Cost regulators for the NHS in England and Wales have now issued final guidance recommending the use of PTC Therapeutics' Translarna for patients with Duchenne muscular dystrophy.

The National Institute for Health and Care Excellence (NICE) is endorsing the use of Translarna (ataluren) for ambulatory patients aged five years and older with nonsense mutation Duchenne muscular dystrophy (nmDMD), after NHS England and PTC reached agreement on an access deal.

DMD is a progressive muscle disorder caused by the lack of functional dystrophin, which is critical to the structural stability of skeletal, diaphragm, and heart muscles. Patients with DMD lose the ability to walk from as early as 10 years of age and experience life-threatening lung and heart complications in their late teens and early twenties.

Translarna is designed to enable the formation of a functioning protein in patients with genetic disorders caused by a nonsense mutation, an alteration in the genetic code that prematurely halts the synthesis of an essential protein. The drug, won conditional approval from the European Commission in August 2014 to treat nmDMD, and is currently available to patients in 23 countries through either expanded access programs or commercial sales.

However, Translarna costs £222,000 per year (before discount).
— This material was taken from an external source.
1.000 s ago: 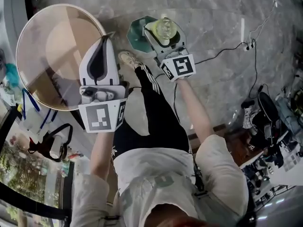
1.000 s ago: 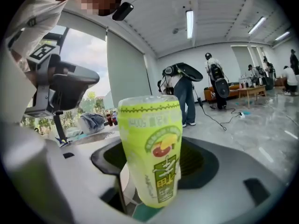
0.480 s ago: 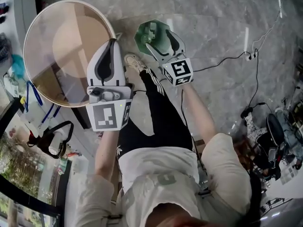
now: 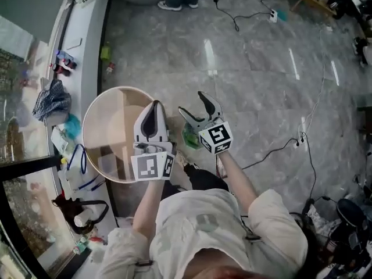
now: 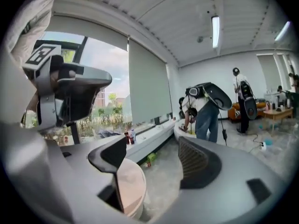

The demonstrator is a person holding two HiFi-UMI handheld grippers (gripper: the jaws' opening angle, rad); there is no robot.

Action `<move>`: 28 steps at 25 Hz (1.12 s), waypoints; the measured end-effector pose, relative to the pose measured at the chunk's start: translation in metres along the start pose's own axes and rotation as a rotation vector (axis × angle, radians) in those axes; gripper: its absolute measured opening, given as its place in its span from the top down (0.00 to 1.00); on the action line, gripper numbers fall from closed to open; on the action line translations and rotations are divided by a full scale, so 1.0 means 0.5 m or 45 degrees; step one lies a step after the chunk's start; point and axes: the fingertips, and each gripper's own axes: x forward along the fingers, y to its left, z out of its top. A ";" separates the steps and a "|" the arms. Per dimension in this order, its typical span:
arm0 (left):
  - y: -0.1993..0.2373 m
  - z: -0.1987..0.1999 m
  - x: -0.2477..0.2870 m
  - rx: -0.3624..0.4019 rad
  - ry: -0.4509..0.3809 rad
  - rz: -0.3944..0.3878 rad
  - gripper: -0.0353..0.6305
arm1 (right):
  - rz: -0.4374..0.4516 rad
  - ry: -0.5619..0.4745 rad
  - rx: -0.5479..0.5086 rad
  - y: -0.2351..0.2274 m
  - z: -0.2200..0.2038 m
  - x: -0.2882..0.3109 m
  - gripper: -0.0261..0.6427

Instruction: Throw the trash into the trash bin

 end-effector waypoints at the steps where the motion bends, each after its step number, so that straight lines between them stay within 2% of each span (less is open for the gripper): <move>1: -0.004 0.034 0.002 0.009 -0.032 0.005 0.93 | 0.007 -0.052 -0.013 0.003 0.058 0.000 0.44; 7: -0.023 0.195 0.014 0.092 -0.231 0.003 0.93 | 0.074 -0.333 -0.197 0.036 0.360 -0.023 0.44; 11: -0.026 0.282 0.019 0.163 -0.346 0.031 0.93 | 0.115 -0.518 -0.253 0.081 0.526 -0.037 0.45; 12: -0.023 0.300 0.015 0.174 -0.373 0.045 0.93 | 0.118 -0.545 -0.258 0.093 0.554 -0.041 0.51; 13: -0.019 0.314 0.009 0.182 -0.396 0.058 0.93 | 0.107 -0.568 -0.263 0.102 0.574 -0.045 0.72; 14: -0.014 0.324 0.003 0.186 -0.412 0.070 0.93 | 0.084 -0.584 -0.270 0.109 0.586 -0.049 0.92; 17: 0.015 0.345 -0.011 0.162 -0.436 0.102 0.93 | 0.029 -0.595 -0.300 0.131 0.595 -0.039 0.94; 19: 0.032 0.360 -0.017 0.149 -0.451 0.128 0.93 | 0.041 -0.583 -0.292 0.145 0.592 -0.027 0.94; 24: 0.035 0.369 -0.016 0.201 -0.460 0.150 0.93 | 0.086 -0.520 -0.212 0.151 0.569 0.000 0.94; 28: 0.042 0.348 -0.011 0.195 -0.423 0.146 0.93 | 0.059 -0.477 -0.152 0.133 0.548 0.016 0.94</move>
Details of the five-year manage access agreement have largely been kept under wraps, but it was revealed that it includes an outcomes-based incentive for the manufacturer as well as a mechanism to monitor how well the medicine has worked in practice to help inform future funding decisions.

"Translarna is the first and only licensed treatment to address the underlying cause of Duchenne muscular dystrophy" said Janis Clayton, General Manager for UK & Ireland at PTC. "I am very pleased that the completion of this important review process undertaken by NICE and NHS England now ensures that a much-needed therapy is available for the children and young adults with nonsense mutation DMD that meet the requirements of the MAA".

Again highlighting the postcode lottery of access to novel medicines that exists in the UK, Scottish cost regulators turn down use of the drug on NHS Scotland "as there was too much uncertainty about the overall clinical benefits it might bring in relation to its cost", despite "powerful" testimonies from patient groups and clinicians.